Industrial designer Konstantin Grcic presents these tables painted to look like Formula 1 cars at Galerie Kreo in Paris. Update: this project is included in Dezeen Book of Ideas, which is on sale now for £12.
Called Champions, the aluminium trestle tables are lacquered with graphics inspired by sports equipment.
Each has a round or rectangular glass top.
The exhibition continues until 23 July.
Photography is by Fabrice Gousset, courtesy of Galérie kreo.
The following details are from Galerie Kreo:
KONSTANTIN GRCIC Champions
“I want the tables to appear like they are Formula 1 cars lined up on the starting grid of a race track,” Konstantin Grcic says, standing in his studio space in Munich on a spring morning in 2011, a time we’ve set aside to discuss six new tables produced for his exhibition, ‘‘Champions’’, at Galerie kreo in Paris.
We are flicking through a thick dossier of print-outs of computer renderings of the new table bases - aluminium trestle-like constructions with either circular or rectangular glass surfaces. The dossier details the various stages of the rigorous research and design process: the structural designs, the graphic logos, the colours, and the numerous fonts that have all been tried out.

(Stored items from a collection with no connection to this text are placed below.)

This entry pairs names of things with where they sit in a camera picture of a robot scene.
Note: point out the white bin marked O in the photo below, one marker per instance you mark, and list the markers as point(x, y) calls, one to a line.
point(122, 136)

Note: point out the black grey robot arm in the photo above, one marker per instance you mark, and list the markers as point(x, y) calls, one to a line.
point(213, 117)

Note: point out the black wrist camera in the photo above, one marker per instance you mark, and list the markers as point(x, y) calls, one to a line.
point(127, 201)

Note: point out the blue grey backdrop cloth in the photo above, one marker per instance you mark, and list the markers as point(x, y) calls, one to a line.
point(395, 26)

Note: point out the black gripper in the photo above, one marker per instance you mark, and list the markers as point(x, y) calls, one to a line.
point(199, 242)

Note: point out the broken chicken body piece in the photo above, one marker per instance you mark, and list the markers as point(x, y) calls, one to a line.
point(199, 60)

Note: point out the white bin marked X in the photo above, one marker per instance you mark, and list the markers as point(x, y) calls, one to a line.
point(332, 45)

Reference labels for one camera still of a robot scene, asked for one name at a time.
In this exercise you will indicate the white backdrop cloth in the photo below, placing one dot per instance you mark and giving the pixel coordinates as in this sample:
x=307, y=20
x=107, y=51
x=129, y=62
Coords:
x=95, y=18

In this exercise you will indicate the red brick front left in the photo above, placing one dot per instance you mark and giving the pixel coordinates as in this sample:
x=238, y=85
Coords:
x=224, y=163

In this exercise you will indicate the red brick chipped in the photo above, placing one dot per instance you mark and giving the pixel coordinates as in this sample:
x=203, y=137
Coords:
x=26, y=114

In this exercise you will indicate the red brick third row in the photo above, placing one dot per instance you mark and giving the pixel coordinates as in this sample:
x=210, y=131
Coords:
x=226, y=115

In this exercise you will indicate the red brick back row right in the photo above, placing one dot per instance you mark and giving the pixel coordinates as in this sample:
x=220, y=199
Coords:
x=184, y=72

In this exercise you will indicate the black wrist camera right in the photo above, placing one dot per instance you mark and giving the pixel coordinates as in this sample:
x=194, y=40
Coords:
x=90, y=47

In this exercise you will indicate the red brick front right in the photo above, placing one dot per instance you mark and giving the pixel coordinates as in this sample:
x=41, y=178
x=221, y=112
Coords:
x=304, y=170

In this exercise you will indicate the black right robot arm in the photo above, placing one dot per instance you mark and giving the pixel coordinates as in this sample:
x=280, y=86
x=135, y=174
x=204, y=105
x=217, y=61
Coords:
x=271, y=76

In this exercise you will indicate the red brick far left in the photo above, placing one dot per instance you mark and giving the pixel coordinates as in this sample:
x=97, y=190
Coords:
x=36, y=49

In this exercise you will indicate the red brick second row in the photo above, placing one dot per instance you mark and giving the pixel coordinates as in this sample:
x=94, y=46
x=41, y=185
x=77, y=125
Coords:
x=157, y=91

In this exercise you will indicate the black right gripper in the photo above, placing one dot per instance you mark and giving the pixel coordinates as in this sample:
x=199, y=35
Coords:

As we continue our conversation, Grcic’s eyes move to a sleek black ski pole propped up against a bookshelf; he reaches out for it. Lettering runs up and down the stick: the larger lettering reads ‘Salomon’, while the smaller insists this is ‘High Performance’ equipment. “After all, it’s not such a leap between these two things,” Grcic remarks, holding the black ski stick next to the leg of the table, a black version of table_ONE (2005). “What I particularly like is how the graphics on sports equipment refers to performance,” Grcic continues. “They create the illusion that the object with them is faster or more powerful than the one without. The graphics on the six tables are fake – totally made up.”
Cutting across these two references from the world of sport, comes Grcic’s memory of a 1994 Jean Prouvé exhibition at the Galerie Jousse Seguin in Paris. Turning the pages of a Prouve monograph, Grcic stops at an archive image of the exhibition and elaborates on how the table tops were hung flat against the walls with the table legs protruding out into the narrow room.
Grcic’s designs for the new tables are loosely derived from the juxtaposition of these two disparate sources: the world of Formula 1 racing cars and sports equipment on the one side and that of Prouvé on the other. By staging the disjunction that exists between the anonymous designs of the sports world and a signature design by Prouvé, Grcic reshuffles the otherwise static relationship between the high and low in the product design world.
One of the early problems encountered during the research and design process for the new tables was how to ensure the graphics didn’t feel extraneous to their design – i.e., to ensure that the three-dimensional and the two-dimensional vocabularies productively interrelated. This objective was achieved by rejecting the transfer foils that are routinely used in sports equipment and instead opting to collaborate with the highly revered lacquerer, Walter Maurer, who worked directly with Andy Warhol and Frank Stella in Germany on their art cars for BMW in the mid-1970s.
The way Maurer painstakingly builds a graphic language up by using many layers of paint is crucial. The graphic vocabulary seems as if it’s embedded into the aluminium tables, like a series of inlays. “The lacquerer technique is old school - I wanted to achieve the same level of quality found in an old lacquered Chinese box,” Grcic affirms.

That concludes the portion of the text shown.